TASK ITEM => Could you retype the entries below exactly, omitting every picture?

Dataset items =>
+---+

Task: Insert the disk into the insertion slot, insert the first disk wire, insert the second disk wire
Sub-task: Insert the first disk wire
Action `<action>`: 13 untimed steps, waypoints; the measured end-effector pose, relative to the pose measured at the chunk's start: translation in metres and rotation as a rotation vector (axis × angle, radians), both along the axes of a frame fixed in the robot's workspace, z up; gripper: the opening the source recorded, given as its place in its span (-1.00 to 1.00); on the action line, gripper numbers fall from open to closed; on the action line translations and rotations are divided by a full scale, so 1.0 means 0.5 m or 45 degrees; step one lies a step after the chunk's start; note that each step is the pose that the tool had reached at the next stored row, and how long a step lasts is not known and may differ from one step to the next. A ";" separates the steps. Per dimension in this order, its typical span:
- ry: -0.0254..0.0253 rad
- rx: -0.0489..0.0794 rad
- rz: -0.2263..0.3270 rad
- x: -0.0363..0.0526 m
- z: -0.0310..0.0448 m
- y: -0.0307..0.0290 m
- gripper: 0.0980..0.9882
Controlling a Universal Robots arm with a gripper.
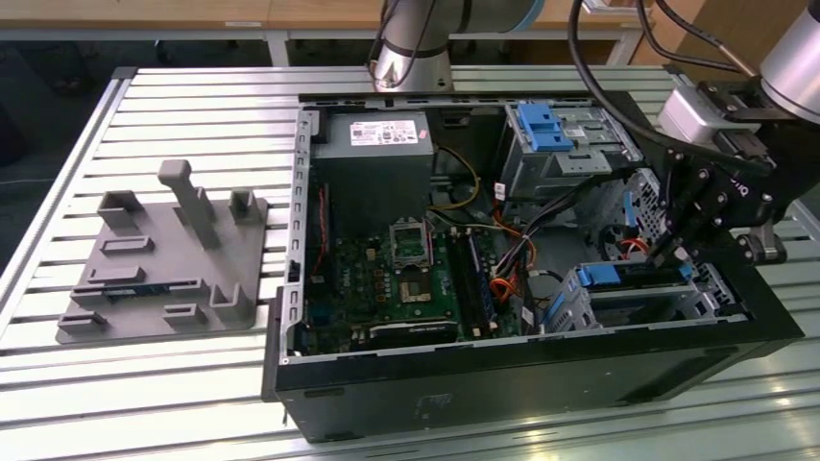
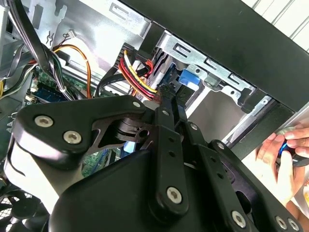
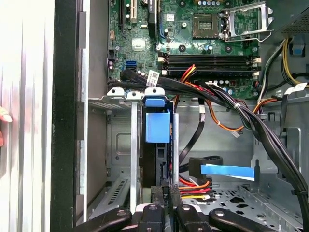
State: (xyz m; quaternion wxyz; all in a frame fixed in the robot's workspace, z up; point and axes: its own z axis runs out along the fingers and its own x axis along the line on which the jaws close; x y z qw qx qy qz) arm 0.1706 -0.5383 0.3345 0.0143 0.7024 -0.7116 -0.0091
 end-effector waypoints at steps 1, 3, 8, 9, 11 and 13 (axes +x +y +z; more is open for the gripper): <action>0.0000 0.000 0.000 0.000 0.000 0.000 -0.84; 0.0000 0.000 0.000 0.000 -0.002 0.000 -0.84; 0.0000 0.000 0.000 0.000 -0.005 0.000 -0.84; 0.0001 0.000 0.000 0.001 -0.006 0.000 -0.84; 0.0000 0.000 0.000 0.001 -0.008 0.000 -0.84; 0.0001 0.000 0.000 0.001 -0.010 0.000 -0.84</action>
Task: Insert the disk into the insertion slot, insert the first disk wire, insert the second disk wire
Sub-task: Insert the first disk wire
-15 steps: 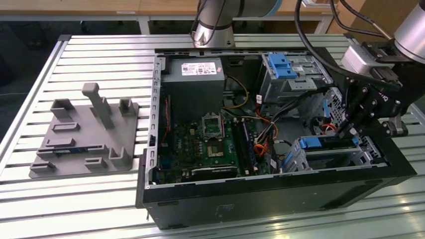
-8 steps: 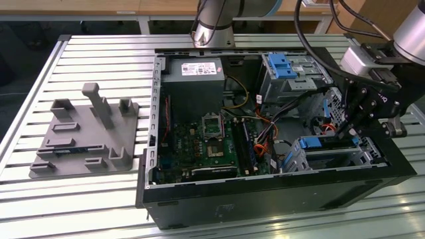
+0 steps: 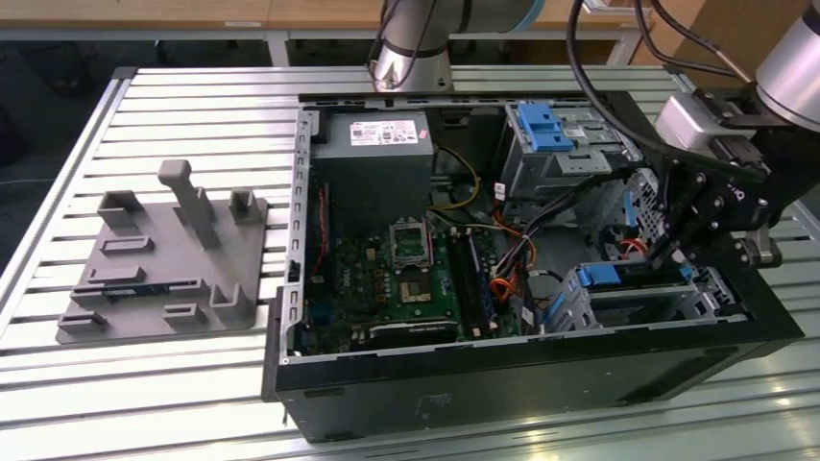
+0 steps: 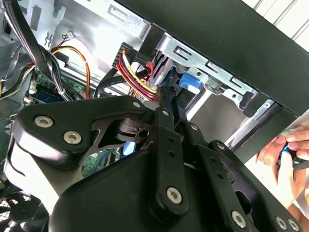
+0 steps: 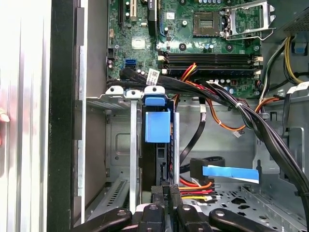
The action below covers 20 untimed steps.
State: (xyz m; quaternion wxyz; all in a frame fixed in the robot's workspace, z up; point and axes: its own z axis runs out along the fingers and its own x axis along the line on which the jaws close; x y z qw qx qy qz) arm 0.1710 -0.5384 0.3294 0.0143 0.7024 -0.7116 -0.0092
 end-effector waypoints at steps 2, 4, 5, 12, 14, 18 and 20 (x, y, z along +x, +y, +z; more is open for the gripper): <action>-0.0001 0.000 0.000 0.000 -0.003 0.000 -0.84; -0.0002 0.000 0.000 0.000 -0.005 -0.001 -0.84; -0.0002 0.001 0.000 0.000 -0.005 -0.002 -0.84; -0.0022 0.003 0.000 0.000 0.017 -0.003 -0.54; -0.0045 0.003 0.000 0.000 0.032 -0.002 -0.54; -0.0056 0.003 0.000 0.000 0.067 0.001 -0.54; -0.0056 0.003 0.000 0.000 0.086 0.004 -0.54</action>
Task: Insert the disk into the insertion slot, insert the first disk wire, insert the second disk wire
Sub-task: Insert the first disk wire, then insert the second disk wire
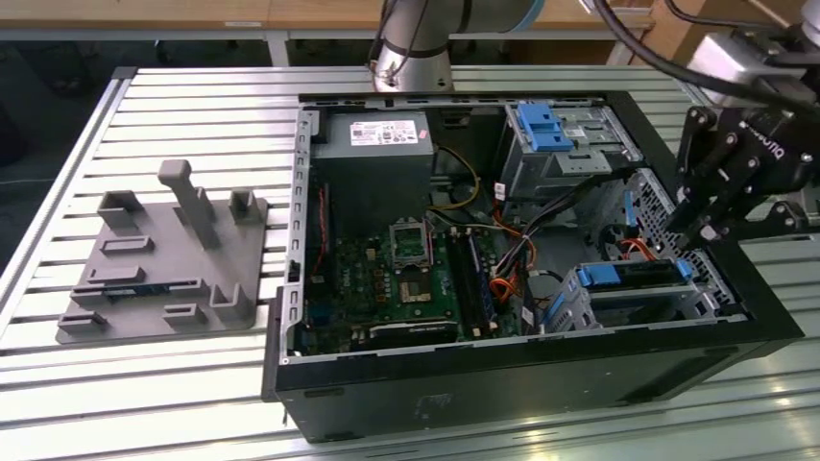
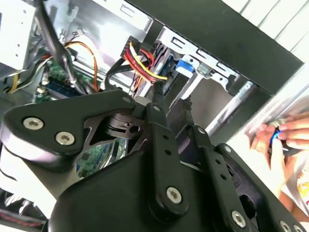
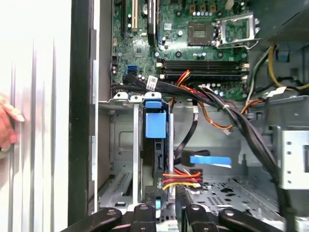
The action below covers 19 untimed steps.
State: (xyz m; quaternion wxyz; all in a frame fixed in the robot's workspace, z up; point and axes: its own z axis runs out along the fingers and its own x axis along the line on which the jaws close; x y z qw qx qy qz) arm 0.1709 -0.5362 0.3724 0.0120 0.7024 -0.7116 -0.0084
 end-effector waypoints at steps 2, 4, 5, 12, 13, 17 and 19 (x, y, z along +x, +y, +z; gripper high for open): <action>0.0000 0.000 0.000 0.000 0.018 0.004 -0.54; -0.0001 0.000 0.000 0.000 0.036 0.011 -0.54; -0.0005 0.000 0.000 0.000 0.045 0.014 -0.54; -0.0005 0.000 0.000 0.000 0.050 0.016 -0.54; -0.0005 0.000 0.000 0.000 0.050 0.016 -0.54; -0.0005 0.000 0.000 0.000 0.050 0.016 -0.54; -0.0005 0.000 0.000 0.000 0.051 0.016 -0.54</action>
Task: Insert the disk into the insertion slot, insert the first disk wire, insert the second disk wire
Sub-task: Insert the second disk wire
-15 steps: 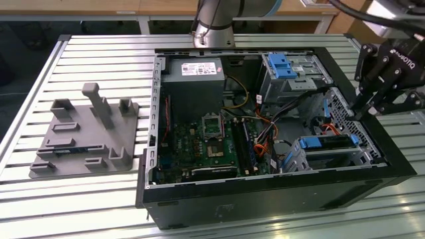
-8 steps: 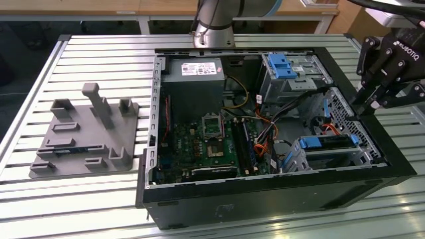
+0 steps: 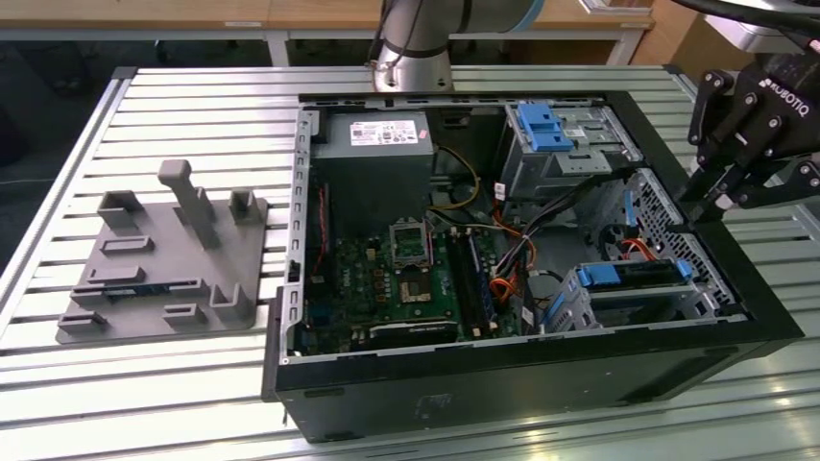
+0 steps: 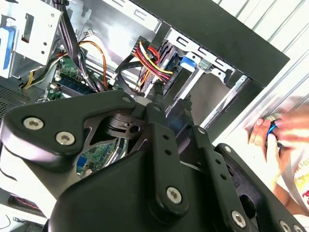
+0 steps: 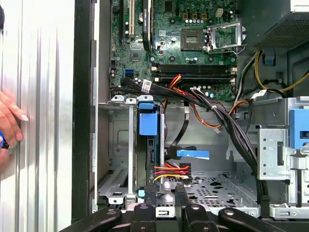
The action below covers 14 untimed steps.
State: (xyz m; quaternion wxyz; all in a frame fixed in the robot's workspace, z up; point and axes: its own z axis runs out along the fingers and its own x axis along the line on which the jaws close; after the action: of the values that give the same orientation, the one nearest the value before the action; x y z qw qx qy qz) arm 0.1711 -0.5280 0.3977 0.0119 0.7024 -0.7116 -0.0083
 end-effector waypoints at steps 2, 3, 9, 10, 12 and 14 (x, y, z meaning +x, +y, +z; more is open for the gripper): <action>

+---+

ANSWER BOX =>
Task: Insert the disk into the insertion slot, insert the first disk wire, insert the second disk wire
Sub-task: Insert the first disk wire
Action `<action>`: 13 untimed steps, waypoints; the measured end-effector pose, relative to the pose measured at the chunk's start: translation in metres and rotation as a rotation vector (axis × angle, radians), both along the axes of a frame fixed in the robot's workspace, z up; gripper: the opening the source recorded, given as its place in its span (-1.00 to 1.00); on the action line, gripper numbers fall from open to closed; on the action line translations and rotations are divided by a full scale, so 1.0 means 0.5 m or 45 degrees; step one lies a step after the chunk's start; note that each step is the pose that the tool had reached at the next stored row, and how long a step lasts is not known and may differ from one step to the next. A ";" separates the steps. Per dimension in this order, its typical span:
- ry: -0.0254..0.0253 rad
- rx: -0.0489..0.0794 rad
- rz: -0.2263..0.3270 rad
- x: -0.0363..0.0526 m
- z: -0.0310..0.0448 m
- y: -0.0307..0.0290 m
- gripper: 0.0980..0.9882
Controlling a Universal Robots arm with a gripper.
State: (xyz m; quaternion wxyz; all in a frame fixed in the robot's workspace, z up; point and axes: its own z axis runs out along the fingers and its own x axis along the line on which the jaws close; x y z qw qx qy qz) arm 0.1706 -0.5383 0.3345 0.0143 0.7024 -0.7116 -0.0091
 end-effector waypoints at steps 1, 3, 8, 9, 11 and 13 (axes +x +y +z; more is open for the gripper): <action>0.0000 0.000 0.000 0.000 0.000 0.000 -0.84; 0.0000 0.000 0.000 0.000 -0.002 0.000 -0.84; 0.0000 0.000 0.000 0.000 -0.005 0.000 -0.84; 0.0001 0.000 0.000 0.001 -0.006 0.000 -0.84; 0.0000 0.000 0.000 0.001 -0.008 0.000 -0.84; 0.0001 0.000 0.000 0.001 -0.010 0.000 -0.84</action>
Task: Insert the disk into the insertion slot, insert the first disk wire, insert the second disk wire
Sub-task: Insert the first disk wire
-15 steps: 
-8 steps: 
+0 steps: 
+0 steps: 
+0 steps: 
The action below covers 20 untimed steps.
State: (xyz m; quaternion wxyz; all in a frame fixed in the robot's workspace, z up; point and axes: its own z axis runs out along the fingers and its own x axis along the line on which the jaws close; x y z qw qx qy qz) arm 0.1710 -0.5384 0.3294 0.0143 0.7024 -0.7116 -0.0092
 end-effector waypoints at steps 2, 4, 5, 12, 14, 18 and 20 (x, y, z along +x, +y, +z; more is open for the gripper): <action>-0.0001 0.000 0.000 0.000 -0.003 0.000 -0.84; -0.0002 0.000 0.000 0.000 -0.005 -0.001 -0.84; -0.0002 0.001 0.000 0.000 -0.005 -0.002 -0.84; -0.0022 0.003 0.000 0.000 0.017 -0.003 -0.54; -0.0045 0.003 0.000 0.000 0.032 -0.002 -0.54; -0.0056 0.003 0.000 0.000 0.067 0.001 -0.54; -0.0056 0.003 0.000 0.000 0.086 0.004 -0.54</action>
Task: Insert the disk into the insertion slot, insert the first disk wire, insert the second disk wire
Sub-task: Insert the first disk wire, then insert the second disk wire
The action below covers 19 untimed steps.
State: (xyz m; quaternion wxyz; all in a frame fixed in the robot's workspace, z up; point and axes: its own z axis runs out along the fingers and its own x axis along the line on which the jaws close; x y z qw qx qy qz) arm 0.1709 -0.5362 0.3724 0.0120 0.7024 -0.7116 -0.0084
 end-effector waypoints at steps 2, 4, 5, 12, 13, 17 and 19 (x, y, z along +x, +y, +z; gripper high for open): <action>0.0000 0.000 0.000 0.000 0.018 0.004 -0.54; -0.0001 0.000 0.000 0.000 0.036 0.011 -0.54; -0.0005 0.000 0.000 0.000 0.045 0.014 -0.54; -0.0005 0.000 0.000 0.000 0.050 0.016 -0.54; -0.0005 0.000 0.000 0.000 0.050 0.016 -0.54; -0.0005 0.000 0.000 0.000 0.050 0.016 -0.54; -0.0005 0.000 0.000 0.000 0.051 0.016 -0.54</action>
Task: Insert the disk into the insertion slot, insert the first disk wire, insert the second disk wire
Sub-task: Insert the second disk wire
-15 steps: 
-8 steps: 
+0 steps: 
+0 steps: 
+0 steps: 
The action below covers 14 untimed steps.
State: (xyz m; quaternion wxyz; all in a frame fixed in the robot's workspace, z up; point and axes: its own z axis runs out along the fingers and its own x axis along the line on which the jaws close; after the action: of the values that give the same orientation, the one nearest the value before the action; x y z qw qx qy qz) arm 0.1711 -0.5280 0.3977 0.0119 0.7024 -0.7116 -0.0083
 end-effector waypoints at steps 2, 3, 9, 10, 12 and 14 (x, y, z meaning +x, +y, +z; more is open for the gripper): <action>

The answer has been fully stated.